HGPIは、人それぞれのバックグラウンド、たとえば、「ほかの仕事もしている」、「子どもがいて育児がある」、「大学院に通っている」など、その人が置かれている状況を理解し、それぞれの人に合った働き方を認め、働きやすい条件を提案してくれます。

HGPIで働いていて感謝するのは、そうした点だけではありません。いっしょに働くチームのメンバーの配慮にも、とても助けられています。私の場合、子どもと接することができる時間帯は夕方から子どもが寝るまでの間なのですが、その時間を確保できるように、チームのメンバーがミーティングなどをその時間帯をはずして設定してくれます。

柔軟な働き方を認めてくれるので、たとえば、臨床現場で働いている医療者で医療政策に興味がある方や、大学院で公衆衛生学を学んでその知識を生かしたいと考えている方などにも、HGPIは活動するフィールドとして有力な候補になるでしょう。

プラットフォーマーとしての役割を担うスタート地点に立つ

現在、私はHGPIで「認知症プロジェクト」、「肥満症プロジェクト」、「こどもの健康プロジェクト」、「女性の健康プロジェクト」などにかかわっています。

中でも2016年からスタートした「女性の健康プロジェクト」においては、生涯にわたる女性の健康に関する法案の立案に向けて動きが活発化しています。
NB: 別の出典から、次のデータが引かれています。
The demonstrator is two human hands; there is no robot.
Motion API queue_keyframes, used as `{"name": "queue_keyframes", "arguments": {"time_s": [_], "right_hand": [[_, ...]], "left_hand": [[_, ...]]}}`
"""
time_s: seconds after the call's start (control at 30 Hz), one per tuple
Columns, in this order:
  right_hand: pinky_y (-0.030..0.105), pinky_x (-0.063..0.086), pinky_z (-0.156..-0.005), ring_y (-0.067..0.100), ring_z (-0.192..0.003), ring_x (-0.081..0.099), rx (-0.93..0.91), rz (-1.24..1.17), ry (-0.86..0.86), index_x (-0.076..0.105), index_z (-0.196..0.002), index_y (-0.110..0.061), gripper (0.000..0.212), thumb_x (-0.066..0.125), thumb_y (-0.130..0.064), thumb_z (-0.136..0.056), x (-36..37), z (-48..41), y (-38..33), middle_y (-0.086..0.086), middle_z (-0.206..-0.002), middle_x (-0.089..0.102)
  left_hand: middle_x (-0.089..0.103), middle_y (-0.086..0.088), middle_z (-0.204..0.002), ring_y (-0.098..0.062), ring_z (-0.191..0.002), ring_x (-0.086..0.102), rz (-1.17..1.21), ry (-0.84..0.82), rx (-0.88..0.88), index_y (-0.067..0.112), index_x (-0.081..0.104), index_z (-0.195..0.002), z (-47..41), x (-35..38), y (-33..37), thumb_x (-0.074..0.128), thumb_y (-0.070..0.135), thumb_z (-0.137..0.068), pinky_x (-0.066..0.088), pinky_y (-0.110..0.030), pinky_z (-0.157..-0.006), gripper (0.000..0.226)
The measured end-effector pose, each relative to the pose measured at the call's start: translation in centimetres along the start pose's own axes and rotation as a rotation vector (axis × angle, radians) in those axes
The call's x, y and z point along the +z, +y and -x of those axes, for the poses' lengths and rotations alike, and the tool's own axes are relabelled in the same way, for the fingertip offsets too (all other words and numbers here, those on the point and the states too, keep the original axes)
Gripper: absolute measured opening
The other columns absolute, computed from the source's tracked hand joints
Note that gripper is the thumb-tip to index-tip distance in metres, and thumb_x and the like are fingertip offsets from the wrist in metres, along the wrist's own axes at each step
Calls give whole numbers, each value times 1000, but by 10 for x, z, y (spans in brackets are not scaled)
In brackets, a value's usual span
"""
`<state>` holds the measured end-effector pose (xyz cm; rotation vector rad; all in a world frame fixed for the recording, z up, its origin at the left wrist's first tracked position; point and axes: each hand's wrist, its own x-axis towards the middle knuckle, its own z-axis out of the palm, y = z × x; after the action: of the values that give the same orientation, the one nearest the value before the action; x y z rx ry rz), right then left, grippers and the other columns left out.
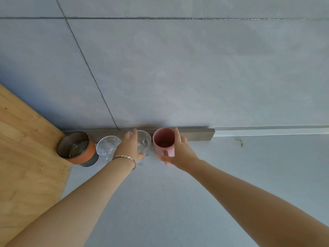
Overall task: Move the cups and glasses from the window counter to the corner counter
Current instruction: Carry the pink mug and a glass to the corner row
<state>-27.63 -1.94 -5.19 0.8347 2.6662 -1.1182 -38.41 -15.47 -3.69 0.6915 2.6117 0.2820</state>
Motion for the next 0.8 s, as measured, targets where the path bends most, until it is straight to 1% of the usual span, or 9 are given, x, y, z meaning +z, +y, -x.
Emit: {"name": "queue_keyframes", "arguments": {"time_s": [0.07,0.13,0.2,0.27,0.33,0.43,0.57,0.63,0.8], "right_hand": [[41,42,-102,29,-128,44,9,33,-35,13,-147,-17,91,67,-44,-79,-9,16,10,12,-140,40],[36,41,-102,27,-125,48,53,126,-143,26,-144,-13,74,61,-42,-86,-20,37,27,11,-138,47],[34,41,-103,24,-122,51,93,214,-249,40,-137,-13,56,57,-36,-89,-33,59,49,8,-135,54],[34,40,-104,22,-123,51,135,301,-321,49,-131,-13,46,55,-35,-90,-48,84,75,6,-133,56],[35,42,-101,23,-122,52,195,374,-346,56,-124,-12,40,53,-34,-91,-67,111,105,5,-130,57],[36,47,-95,23,-114,58,292,400,-330,65,-113,-8,36,52,-32,-90,-104,158,158,7,-122,64],[36,44,-97,23,-119,53,448,325,-224,61,-117,-10,35,50,-31,-91,-167,244,241,7,-126,60],[35,42,-100,22,-123,49,516,280,-154,58,-121,-12,35,48,-31,-92,-198,295,284,5,-131,55],[31,40,-100,23,-123,49,658,207,19,56,-124,-12,37,49,-30,-93,-271,427,397,6,-133,54]], "left_hand": [[20,-8,-152,-30,-116,56,-119,65,33,14,22,-144,20,0,6,64,28,-85,50,-39,-81,73],[31,-8,-144,-30,-107,59,-233,175,90,17,33,-136,45,5,15,56,32,-88,46,-37,-65,55],[41,-7,-136,-27,-109,56,-208,168,134,17,40,-132,68,16,29,49,29,-91,47,-36,-71,44],[48,-5,-131,-24,-113,55,-125,28,151,17,46,-128,85,35,49,47,27,-91,48,-35,-86,38],[55,-4,-128,-23,-113,56,-114,-172,159,17,52,-122,95,55,75,47,27,-91,46,-32,-93,33],[58,-4,-126,-21,-115,55,-184,-376,227,16,57,-116,108,85,137,48,25,-88,43,-28,-97,30],[56,-1,-104,-18,-93,50,-240,-420,400,25,50,-92,140,121,249,48,24,-87,44,-25,-90,6],[57,-2,-105,-17,-89,47,-246,-421,480,25,47,-89,167,139,310,48,23,-88,42,-24,-84,3],[62,-3,-116,-21,-107,59,-290,-423,654,25,55,-95,247,197,453,47,25,-89,44,-24,-88,11]]}}
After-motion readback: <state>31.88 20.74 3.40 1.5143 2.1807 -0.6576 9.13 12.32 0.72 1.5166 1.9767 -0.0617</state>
ここまでたどり着くには、長年にわたる調査の実施のみならず、国会議員の先生方との意見交換などさまざまな活動がありました。今、まさに自分たちがステークホルダーの一員として政策が動き出すために力を発揮したことを実感するととともに、確かな手応えを感じています。

また、今年度から始動した「肥満症プロジェクト」では、薬物治療や外科的治療、運動療法、食事療法のみならず、社会疫学のアプローチも含めて議論を深めています。薬剤師時代の臨床経験と大学院で得た疫学の知見といったこれまでのスキルを、このプロジェクトで生かせるのではないかと思っています。

今後、自らの知識と経験をもってしてシンクタンクの立場からどのようにして医療政策にアプローチできるのか――。模索しながらも、政策議論を深めるためのプラットフォーマーとしての役割を担い、社会に必要とされる政策立案の後押しとなる一助となりたい。私は、そのスタート地点に立ったばかりです。